The truth is, as the day approached, I realized how much I had missed that community. I had spent so much of my life pushing forward and away from anything or anyone that had nurtured me along the way, but now I dearly missed the cradle of support that I got from my parents, teachers, and friends at Tabor. I had been a ship my whole life, struggling to break free from my mooring, but now I was ready to return to port, more ready than I ever thought I would be.

As I arrived back on campus, my heart pounded in my chest. My body felt weak, almost euphoric. Many of my classmates had remained in the same area and saw each other more often, but true to form I had left the nest and sailed into uncharted waters.

The whole weekend was like a glorious out of body experience. People I knew well and people I hadn’t all asked how I’d been and seemed to care about my response. I realized that I cared about theirs and I was proud of their numerous accomplishments. I remembered more first and last names than I thought I would. Seeing my teachers struck such a resonant chord with me. They had spent four years as my surrogate parents, setting me up for success, talking me through rough patches, and inviting me for Sunday afternoon tea. The whole reunion was like a warm celebratory ritual with dancing, drinking, and storytelling.

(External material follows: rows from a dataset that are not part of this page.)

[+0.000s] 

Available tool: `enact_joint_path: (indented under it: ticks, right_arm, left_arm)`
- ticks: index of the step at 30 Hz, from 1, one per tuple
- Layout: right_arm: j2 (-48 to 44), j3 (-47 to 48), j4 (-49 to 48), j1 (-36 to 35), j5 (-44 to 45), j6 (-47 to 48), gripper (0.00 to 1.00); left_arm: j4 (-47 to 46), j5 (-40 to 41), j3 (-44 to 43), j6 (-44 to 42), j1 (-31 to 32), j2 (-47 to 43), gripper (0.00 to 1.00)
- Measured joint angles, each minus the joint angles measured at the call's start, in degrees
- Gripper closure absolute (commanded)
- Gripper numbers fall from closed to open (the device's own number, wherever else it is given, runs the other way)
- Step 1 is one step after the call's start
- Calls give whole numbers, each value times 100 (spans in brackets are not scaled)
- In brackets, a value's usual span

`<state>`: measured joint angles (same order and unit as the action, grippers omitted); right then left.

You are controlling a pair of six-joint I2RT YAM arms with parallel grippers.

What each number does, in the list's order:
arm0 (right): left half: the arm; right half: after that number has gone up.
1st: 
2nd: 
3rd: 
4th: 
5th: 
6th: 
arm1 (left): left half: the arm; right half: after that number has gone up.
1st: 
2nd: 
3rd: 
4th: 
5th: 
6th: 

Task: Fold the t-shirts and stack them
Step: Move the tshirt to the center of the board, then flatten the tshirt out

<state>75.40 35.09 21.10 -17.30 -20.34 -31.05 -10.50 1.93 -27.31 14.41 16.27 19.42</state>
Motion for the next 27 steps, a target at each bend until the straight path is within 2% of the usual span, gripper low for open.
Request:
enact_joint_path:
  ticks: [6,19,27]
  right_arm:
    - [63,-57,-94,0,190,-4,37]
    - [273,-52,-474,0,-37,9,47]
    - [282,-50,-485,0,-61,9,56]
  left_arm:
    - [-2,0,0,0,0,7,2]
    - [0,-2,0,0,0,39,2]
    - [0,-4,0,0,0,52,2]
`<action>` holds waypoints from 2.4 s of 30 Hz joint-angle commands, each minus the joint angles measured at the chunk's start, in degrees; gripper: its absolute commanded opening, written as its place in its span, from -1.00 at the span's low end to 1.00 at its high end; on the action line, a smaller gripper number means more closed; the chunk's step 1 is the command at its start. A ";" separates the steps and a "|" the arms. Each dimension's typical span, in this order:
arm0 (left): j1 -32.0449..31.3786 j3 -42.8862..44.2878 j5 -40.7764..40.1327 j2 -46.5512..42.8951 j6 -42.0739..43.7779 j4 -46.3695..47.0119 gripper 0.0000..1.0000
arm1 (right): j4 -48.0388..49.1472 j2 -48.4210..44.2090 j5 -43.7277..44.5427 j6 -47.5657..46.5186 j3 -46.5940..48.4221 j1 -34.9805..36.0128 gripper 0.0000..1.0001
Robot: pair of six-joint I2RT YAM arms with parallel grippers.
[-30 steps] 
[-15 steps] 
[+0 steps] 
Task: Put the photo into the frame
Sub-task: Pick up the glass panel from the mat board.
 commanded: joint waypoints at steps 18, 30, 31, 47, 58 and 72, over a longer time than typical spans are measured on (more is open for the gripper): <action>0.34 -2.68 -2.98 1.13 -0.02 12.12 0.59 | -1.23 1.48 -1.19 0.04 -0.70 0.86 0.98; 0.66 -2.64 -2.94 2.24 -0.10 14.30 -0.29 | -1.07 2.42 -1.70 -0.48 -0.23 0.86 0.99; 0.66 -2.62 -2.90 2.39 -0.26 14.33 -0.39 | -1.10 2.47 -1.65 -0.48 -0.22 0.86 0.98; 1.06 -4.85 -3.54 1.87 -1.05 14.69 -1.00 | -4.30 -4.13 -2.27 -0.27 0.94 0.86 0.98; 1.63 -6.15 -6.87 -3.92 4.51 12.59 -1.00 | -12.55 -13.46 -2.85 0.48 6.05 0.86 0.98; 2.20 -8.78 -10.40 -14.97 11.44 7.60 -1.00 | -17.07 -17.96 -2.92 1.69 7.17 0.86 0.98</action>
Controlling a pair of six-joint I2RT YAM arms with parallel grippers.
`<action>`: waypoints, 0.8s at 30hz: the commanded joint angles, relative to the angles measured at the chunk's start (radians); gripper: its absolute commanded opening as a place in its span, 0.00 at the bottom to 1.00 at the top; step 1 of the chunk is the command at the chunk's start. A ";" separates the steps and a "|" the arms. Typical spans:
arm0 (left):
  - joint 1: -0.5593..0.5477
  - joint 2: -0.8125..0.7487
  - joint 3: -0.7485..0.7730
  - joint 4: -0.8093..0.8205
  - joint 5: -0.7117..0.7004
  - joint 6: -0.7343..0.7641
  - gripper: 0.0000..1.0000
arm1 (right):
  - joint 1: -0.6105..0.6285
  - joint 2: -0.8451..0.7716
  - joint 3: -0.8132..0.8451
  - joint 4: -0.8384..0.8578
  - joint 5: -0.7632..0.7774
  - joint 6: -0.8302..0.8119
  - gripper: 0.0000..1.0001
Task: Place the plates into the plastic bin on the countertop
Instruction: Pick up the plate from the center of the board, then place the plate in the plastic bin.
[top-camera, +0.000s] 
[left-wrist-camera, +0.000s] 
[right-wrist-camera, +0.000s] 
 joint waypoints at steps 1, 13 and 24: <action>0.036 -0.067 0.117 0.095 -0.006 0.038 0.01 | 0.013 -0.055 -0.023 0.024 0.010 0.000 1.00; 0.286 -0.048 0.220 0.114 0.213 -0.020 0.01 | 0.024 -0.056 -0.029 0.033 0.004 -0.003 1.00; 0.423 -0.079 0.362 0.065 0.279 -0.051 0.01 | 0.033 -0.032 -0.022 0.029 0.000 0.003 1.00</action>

Near the end of the evening I was laughing with a friend who had gone with me to the Caribbean aboard the school’s tall ship to do an on-site marine studies class. We were resting our feet as the rest of our classmates danced the night away. He asked me what I was up to and I told him about the play I was writing, my novel, my new apartment, and how much i enjoyed the process of developing new musicals.

“You’re living the dream.” He laughed and smiled at me.

Until he said that, I had completely forgotten that I was.

1bowspritAt the end of the weekend, I felt my ship had been thoroughly resuplied. I had collected information and maps, and made plans for new adventures, confident that I could sail across the fated sea with a warm wind at my back.

I have decided that once Odysseus returned to Ithaca, he must have longed for another voyage.